Neo4j代写 | Romeo and Juliet friendship graph
本次作业案例分享主要内容是完成一个好友推荐系统的Neo4j代写
1. BACKGROUND
Computer systems that make recommendations are called recommender systems. Netflix recommends movies you may like to watch, Amazon recommends products you may be interested in purchasing, and Facebook recommends people you may want to contact and become friends with. The actual algorithms used by these companies to make such suggestions are closely guarded trade secrets, and they are not available for public scrutiny. However, in this assignment, you will have an opportunity to learn the basics behind recommender systems. You will use Facebook as a case study for recommender systems. First, you will have to create a database to store Facebook users and such a database will have to be a Neo4j graph database.
2. FRIENDSHIP GRAPHS
Figure 1 displays the relationships (friendships) graph for the main characters in Romeo and Juliet, the tragedy published by William Shakespeare in 1597.
A link between character A and character B in Figure 1 means that A considers B a friend, and also B considers A a friend—these links are undirected, despite the arrows. Note that Figure 1 shows the characters who belong to the House of Montague in orange, the characters who belong to Ruling House of Verona in green, the characters who belong to the House of Capulet in pink, the Franciscans in purple, and the Nurse who works for the House of Capulet in blue. The colours are just to help us interpret the graph—colours are not mandatory in your assignment.
Figure 1. Romeo and Juliet friendship graph
3. FRIEND RECOMMENDATIONS
Formally speaking, recommending a new friend is equivalent to answering the following question: “For user X, list some non-friends of X in order, starting with the best friend recommendation and ending with the worst.” A non-friend is a user who is not X and is not a friend of X. For example, for the user Mercutio in Figure 1, the list of non-friends is:
• Benvolio
• Capulet
• Friar Lawrence
• Juliet
• Montague
• The Nurse
• Tybalt
3.1. Recommend by number of common friends
If non-friend Y is your friend’s friend, then maybe Y should be your friend too.

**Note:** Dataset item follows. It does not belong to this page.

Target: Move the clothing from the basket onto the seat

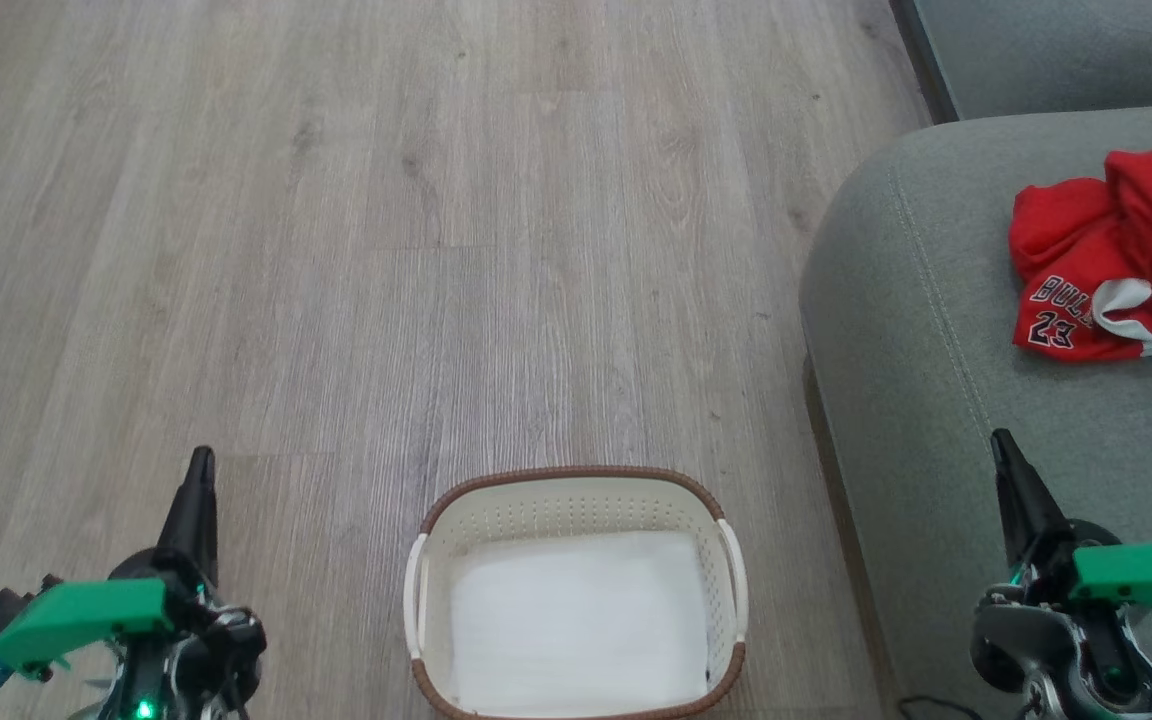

If user Y is the friend of many of your friends, then Y is an even better recommendation. The best friend recommendation is the user with whom you have the largest number of mutual friends. For example, consider Mercutio in Figure 1.
• Mercutio has one friend in common with Benvolio (Romeo).
• Mercutio has two friends in common with Capulet (Paris and Prince Escalus).
• Mercutio has one friend in common with Friar Lawrence (Romeo).
• Mercutio has one friend in common with Juliet (Romeo).
• Mercutio has two friends in common with Montague (Prince Escalus and Romeo).
• Mercutio has no friends in common with the Nurse.
• Mercutio has no friends in common with Tybalt.
Therefore, Capulet and Montague are the best friend recommendations for Mercutio, and the Nurse and Tybalt are the worst recommendations.
Note that the recommendations might not be symmetric: the best friend recommendation for Montague might be Mercutio, but the best friend recommendation for Mercutio might be Capulet, rather than Montague.
3.2. Recommend by influence scoring
We will now study a different algorithm. Consider the following hypothetical situation.
• Two of your friends are J. K. Rowling and James Corden.
• J. K. Rowling has only two friends (you and one other person).
• James Corden has 7,000,000,000 friends.
• J. K. Rowling and James Corden have no friends in common (apart from you).
Since J. K. Rowling is highly selective in terms of friendship, and is a friend of yours, you are likely to have a lot in common with J. K. Rowling’s other friend. On the other hand, James Corden is indiscriminate and there is little reason to believe that you should be friendly with any particular one of James Corden’s other friends.
Let us incorporate the above idea into a friend recommendation algorithm. Here is the concrete way to do so—note that we call the technique “influence scoring”: Suppose that PersonA and PersonB have three friends in common: Friend1, Friend2, and Friend3. When recommending friends by influence scoring, the score for PersonB as a friend of PersonA is 1/numfriends(Friend1)
+ 1/numfriends(Friend2) + 1/numfriends(Friend3), where numfriends(f) is the number of friends that f has. In other words, each friend F of PersonA has a total influence score of 1 to contribute, and divides it equally among all of her friends.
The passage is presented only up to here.